Our Federal Lands PDF Author: Robert Sterling Yard
Publisher: Nabu Press
ISBN: 9781294517597
Category :
Languages : en
Pages : 430

Book Description
This is a reproduction of a book published before 1923. This book may have occasional imperfections such as missing or blurred pages, poor pictures, errant marks, etc. that were either part of the original artifact, or were introduced by the scanning process. We believe this work is culturally important, and despite the imperfections, have elected to bring it back into print as part of our continuing commitment to the preservation of printed works worldwide. We appreciate your understanding of the imperfections in the preservation process, and hope you enjoy this valuable book.

The Administrative Presidency Revisited

The Administrative Presidency Revisited PDF Author: Robert F. Durant
Publisher: SUNY Press
ISBN: 9780791409596
Category : Political Science
Languages : en
Pages : 432

Book Description


The Dream Revisited

The Dream Revisited PDF Author: Ingrid Ellen
Publisher: Columbia University Press
ISBN: 0231545045
Category : Social Science
Languages : en
Pages : 643

Book Description
A half century after the Fair Housing Act, despite ongoing transformations of the geography of privilege and poverty, residential segregation by race and income continues to shape urban and suburban neighborhoods in the United States. Why do people live where they do? What explains segregation’s persistence? And why is addressing segregation so complicated? The Dream Revisited brings together a range of expert viewpoints on the causes and consequences of the nation’s separate and unequal living patterns. Leading scholars and practitioners, including civil rights advocates, affordable housing developers, elected officials, and fair housing lawyers, discuss the nature of and policy responses to residential segregation. Essays scrutinize the factors that sustain segregation, including persistent barriers to mobility and complex neighborhood preferences, and its consequences from health to home finance and from policing to politics. They debate how actively and in what ways the government should intervene in housing markets to foster integration. The book features timely analyses of issues such as school integration, mixed income housing, and responses to gentrification from a diversity of viewpoints. A probing examination of a deeply rooted problem, The Dream Revisited offers pressing insights into the changing face of urban inequality.

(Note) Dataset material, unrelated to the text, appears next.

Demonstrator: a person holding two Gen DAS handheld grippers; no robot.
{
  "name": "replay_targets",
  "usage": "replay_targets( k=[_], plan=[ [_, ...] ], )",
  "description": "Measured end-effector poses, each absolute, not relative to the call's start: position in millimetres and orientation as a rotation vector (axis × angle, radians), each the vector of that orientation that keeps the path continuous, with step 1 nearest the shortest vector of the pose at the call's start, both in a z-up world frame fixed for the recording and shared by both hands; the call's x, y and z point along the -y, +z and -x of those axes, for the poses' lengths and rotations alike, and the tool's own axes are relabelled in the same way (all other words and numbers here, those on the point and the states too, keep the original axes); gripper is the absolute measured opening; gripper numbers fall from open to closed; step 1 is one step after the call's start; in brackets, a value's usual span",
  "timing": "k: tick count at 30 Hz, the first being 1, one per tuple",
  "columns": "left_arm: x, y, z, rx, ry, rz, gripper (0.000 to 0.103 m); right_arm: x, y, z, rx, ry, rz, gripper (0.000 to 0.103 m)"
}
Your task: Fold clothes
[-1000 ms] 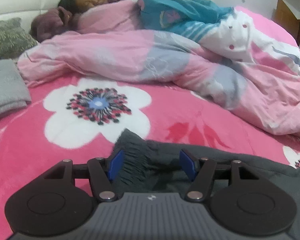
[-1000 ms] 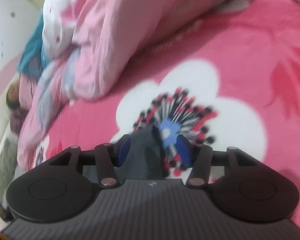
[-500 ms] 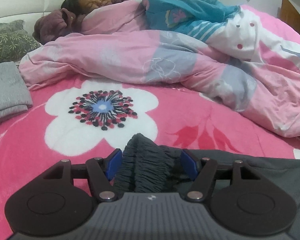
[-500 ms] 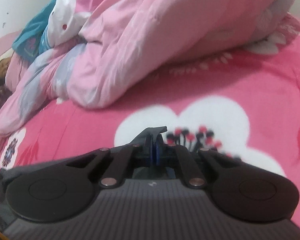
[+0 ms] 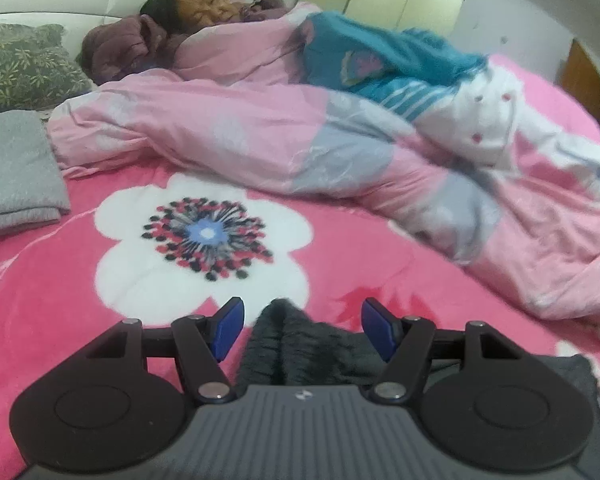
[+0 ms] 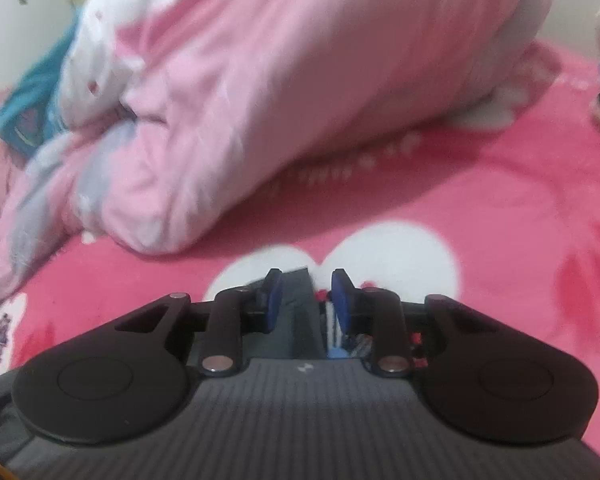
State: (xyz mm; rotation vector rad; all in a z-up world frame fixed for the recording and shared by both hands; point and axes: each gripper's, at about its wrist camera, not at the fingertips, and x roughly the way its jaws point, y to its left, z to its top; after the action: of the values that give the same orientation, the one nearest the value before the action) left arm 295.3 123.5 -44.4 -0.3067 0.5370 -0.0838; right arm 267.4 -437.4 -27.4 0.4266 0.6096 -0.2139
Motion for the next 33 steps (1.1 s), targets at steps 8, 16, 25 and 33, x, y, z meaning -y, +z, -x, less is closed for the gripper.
replay_targets(
  k=[8,16,25,33],
  plan=[
    [-74,-56,-290,-0.653,-0.286,0.114,0.066,404,3,-143,-0.687,-0.13,-0.46,0.028],
    [-94,-51,-278,-0.633,-0.26,0.203,0.066,398,-20,30,-0.664,-0.234,-0.711,0.042],
    [-158,19,-135,-0.632,-0.283,0.314,0.077,344,-11,118,-0.602,0.026,-0.789,0.059],
    [-201,-12,-39,-0.776,-0.167,0.412,0.075,232,-51,89,-0.773,0.393,-0.596,0.058]
  ],
)
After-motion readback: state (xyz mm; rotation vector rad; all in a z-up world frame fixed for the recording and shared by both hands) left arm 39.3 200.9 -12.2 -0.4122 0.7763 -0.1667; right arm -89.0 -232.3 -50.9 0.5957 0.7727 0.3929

Who Controls Public Lands?

Who Controls Public Lands? PDF Author: Christopher McGrory Klyza
Publisher: Univ of North Carolina Press
ISBN: 0807862533
Category : Political Science
Languages : en
Pages : 224

Book Description
In this historical and comparative study, Christopher McGrory Klyza explores why land-management policies in mining, forestry, and grazing have followed different paths and explains why public-lands policy in general has remained virtually static over time. According to Klyza, understanding the different philosophies that gave rise to each policy regime is crucial to reforming public-lands policy in the future. Klyza begins by delineating how prevailing policy philosophies over the course of the last century have shaped each of the three land-use patterns he discusses. In mining, the model was economic liberalism, which mandated privatization of public lands; in forestry, it was technocratic utilitarianism, which called for government ownership and management of land; and in grazing, it was interest-group liberalism, in which private interests determined government policy. Each of these philosophies held sway in the years during which policy for that particular resource was formed, says Klyza, and continues to animate it even today.